- Exercise objective -
Nothing but the lines from the line with "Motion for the" through the end of the data is to be copied, and each is to be copied exactly.

- Provided data -
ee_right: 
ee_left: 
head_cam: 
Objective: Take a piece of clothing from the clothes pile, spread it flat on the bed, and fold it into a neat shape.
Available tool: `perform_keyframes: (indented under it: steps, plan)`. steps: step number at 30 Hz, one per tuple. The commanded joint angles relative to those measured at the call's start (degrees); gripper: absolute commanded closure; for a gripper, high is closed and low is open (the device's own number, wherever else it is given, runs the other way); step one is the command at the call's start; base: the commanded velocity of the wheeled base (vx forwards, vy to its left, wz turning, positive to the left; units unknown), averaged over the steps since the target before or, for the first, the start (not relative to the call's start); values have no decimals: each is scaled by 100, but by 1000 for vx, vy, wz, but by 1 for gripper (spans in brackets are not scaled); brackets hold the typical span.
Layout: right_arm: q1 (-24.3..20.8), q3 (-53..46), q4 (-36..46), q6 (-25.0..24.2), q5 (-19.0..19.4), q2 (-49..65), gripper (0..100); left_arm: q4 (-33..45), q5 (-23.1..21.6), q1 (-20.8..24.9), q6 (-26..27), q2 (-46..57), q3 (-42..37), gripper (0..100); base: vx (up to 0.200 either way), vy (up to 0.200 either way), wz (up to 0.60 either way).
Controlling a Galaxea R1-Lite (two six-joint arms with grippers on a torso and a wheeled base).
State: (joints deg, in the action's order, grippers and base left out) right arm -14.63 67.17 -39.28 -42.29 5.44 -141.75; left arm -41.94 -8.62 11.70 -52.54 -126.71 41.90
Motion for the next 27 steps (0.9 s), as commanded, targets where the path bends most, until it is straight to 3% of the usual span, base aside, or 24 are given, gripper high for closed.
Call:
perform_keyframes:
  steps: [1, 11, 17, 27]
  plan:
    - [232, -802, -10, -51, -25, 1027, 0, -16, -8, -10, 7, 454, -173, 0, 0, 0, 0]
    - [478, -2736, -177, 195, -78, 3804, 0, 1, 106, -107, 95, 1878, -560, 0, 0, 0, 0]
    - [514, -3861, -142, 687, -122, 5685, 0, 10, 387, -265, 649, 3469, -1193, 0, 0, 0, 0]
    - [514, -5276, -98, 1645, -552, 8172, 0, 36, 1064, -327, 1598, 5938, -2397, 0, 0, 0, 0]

- Exercise output -
Motion for the next 27 steps (0.9 s), as commanded, targets where the path bends most, until it is straight to 3% of the usual span, base aside, or 24 are given, gripper high for closed.
Call:
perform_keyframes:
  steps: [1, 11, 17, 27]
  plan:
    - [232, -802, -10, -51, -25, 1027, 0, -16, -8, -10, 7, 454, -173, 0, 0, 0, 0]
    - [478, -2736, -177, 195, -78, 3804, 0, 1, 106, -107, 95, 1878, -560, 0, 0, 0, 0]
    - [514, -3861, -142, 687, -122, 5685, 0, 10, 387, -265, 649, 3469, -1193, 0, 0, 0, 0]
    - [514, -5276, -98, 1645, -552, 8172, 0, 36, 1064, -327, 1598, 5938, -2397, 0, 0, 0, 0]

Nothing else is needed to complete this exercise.